I have a local directory on my machine with multiple html files, all with the following naming format
> XXXXXXXX_XXXX-XX-XX.html
with the X representing numeric characters (the number of numeric characters before the _ varies). I access all the files in the folder and then extract all the string in two css style classes ('font') and ('p style) based on a regex match (looking for the sub-string 'segment').
The output is a dataframe of all the extracted string content, e.g.:
 Like our Prescription Pharmaceuticals segment, the manufacturing of our Consumer Health products is competitive, with many established manufacturers engaged in all phases of the business. With the Company’s relatively small OTC [...]

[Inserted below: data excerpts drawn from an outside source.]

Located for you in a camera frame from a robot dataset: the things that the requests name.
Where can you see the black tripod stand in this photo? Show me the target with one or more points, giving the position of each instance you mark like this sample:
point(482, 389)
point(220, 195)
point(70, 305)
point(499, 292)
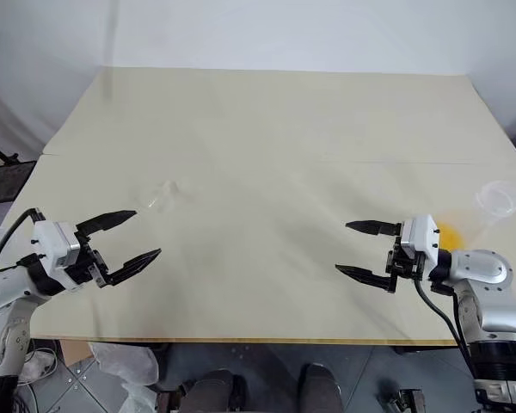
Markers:
point(0, 150)

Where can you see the large clear cup, orange liquid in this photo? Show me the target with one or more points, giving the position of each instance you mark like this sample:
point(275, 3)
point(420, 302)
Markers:
point(496, 206)

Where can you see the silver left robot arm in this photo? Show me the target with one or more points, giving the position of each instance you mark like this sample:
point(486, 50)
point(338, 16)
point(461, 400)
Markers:
point(4, 297)

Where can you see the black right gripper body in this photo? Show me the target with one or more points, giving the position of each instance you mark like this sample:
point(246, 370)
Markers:
point(402, 264)

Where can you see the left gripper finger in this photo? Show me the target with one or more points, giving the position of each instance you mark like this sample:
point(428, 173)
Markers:
point(107, 219)
point(133, 264)

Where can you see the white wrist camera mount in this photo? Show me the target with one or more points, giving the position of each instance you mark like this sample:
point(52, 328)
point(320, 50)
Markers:
point(421, 241)
point(51, 245)

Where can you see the clear crumpled plastic bag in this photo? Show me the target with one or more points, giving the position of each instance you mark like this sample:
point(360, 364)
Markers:
point(127, 365)

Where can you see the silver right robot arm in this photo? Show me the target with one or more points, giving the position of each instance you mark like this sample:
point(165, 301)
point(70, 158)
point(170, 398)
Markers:
point(490, 301)

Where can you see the black mesh panel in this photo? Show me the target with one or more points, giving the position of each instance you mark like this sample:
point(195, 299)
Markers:
point(4, 180)

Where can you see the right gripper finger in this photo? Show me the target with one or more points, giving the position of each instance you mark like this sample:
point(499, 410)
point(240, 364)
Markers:
point(370, 227)
point(363, 275)

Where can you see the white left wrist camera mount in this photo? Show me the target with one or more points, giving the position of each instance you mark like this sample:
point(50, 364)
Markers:
point(51, 245)

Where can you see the brown cardboard box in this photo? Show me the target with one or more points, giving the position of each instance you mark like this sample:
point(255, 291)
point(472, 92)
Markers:
point(75, 350)

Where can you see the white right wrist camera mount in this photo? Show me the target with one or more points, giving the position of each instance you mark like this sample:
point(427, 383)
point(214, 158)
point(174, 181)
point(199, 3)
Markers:
point(421, 241)

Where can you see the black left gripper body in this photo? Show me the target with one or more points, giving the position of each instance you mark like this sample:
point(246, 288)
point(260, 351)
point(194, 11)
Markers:
point(86, 266)

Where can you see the dark rounded shape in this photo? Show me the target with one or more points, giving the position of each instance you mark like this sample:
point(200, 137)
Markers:
point(210, 391)
point(320, 387)

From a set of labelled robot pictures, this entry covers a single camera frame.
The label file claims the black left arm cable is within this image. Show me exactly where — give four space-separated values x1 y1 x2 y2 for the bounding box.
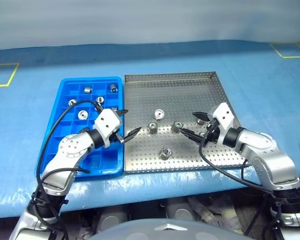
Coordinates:
35 99 103 240

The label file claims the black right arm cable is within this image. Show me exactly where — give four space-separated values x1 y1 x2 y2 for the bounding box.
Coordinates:
198 124 281 240

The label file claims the blue compartment tray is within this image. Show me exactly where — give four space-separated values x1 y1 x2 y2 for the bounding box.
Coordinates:
34 76 125 181

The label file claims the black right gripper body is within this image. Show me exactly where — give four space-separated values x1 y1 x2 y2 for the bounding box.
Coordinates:
205 119 222 145

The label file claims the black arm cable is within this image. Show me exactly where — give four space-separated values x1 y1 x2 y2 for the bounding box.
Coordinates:
198 124 281 240
35 99 103 240

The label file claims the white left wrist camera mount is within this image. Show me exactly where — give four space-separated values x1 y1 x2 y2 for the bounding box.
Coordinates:
92 108 123 148

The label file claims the grey robot torso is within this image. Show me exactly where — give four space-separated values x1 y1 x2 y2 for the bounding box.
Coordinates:
88 218 243 240

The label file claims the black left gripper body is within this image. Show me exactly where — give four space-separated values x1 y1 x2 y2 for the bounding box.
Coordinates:
109 129 125 145

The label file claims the perforated metal tray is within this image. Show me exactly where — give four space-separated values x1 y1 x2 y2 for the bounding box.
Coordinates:
123 71 250 175

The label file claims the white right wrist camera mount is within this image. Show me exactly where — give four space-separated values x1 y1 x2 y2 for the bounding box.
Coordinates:
211 101 235 137

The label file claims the crumpled grey cloth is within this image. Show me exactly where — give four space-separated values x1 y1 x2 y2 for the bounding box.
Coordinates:
187 194 243 235

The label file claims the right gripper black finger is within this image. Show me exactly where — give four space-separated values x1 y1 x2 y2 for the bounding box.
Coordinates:
191 111 211 122
180 128 208 145

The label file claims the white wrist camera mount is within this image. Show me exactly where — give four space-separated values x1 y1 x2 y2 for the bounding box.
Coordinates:
92 108 123 148
211 101 235 137

I am in need of assistance to alter the output as follows:
- I would like to add another column to the dataframe output which looks up the numeric characters before the "_" in the filename. This way, I can match the string descriptions back to their individual html file source.
- As outlined in the output snippet above, I am getting various unicode mistakes which I'd like to remove. In earlier versions of the code, I tried to encode with utf-8 (in line 14, soup=...) but no luck.
Code below - any help would be appreciated, thanks.
import os
from bs4 import BeautifulSoup
from tqdm import tqdm
import re
import pandas as pd
import csv
rootdir = "C://directory//subdirectory"
segments_font=[]
segments_p_style=[]
for subdir, dirs, files in os.walk(rootdir):
for file in files:
filepath = subdir + os.sep + file
soup = BeautifulSoup(open(filepath))
for elem in tqdm(soup.find_all('font',text=re.compile(r'segment'))):
segments_font.append(elem)
for elem in tqdm(soup.find_all('p style',text=re.compile(r'segment'))):
segments_p_style.append(elem)
combined_list=list(set().union(segments_font,segments_p_style))
df=pd.DataFrame(data=combined_list,columns=['segments'])
df.to_csv('output.csv')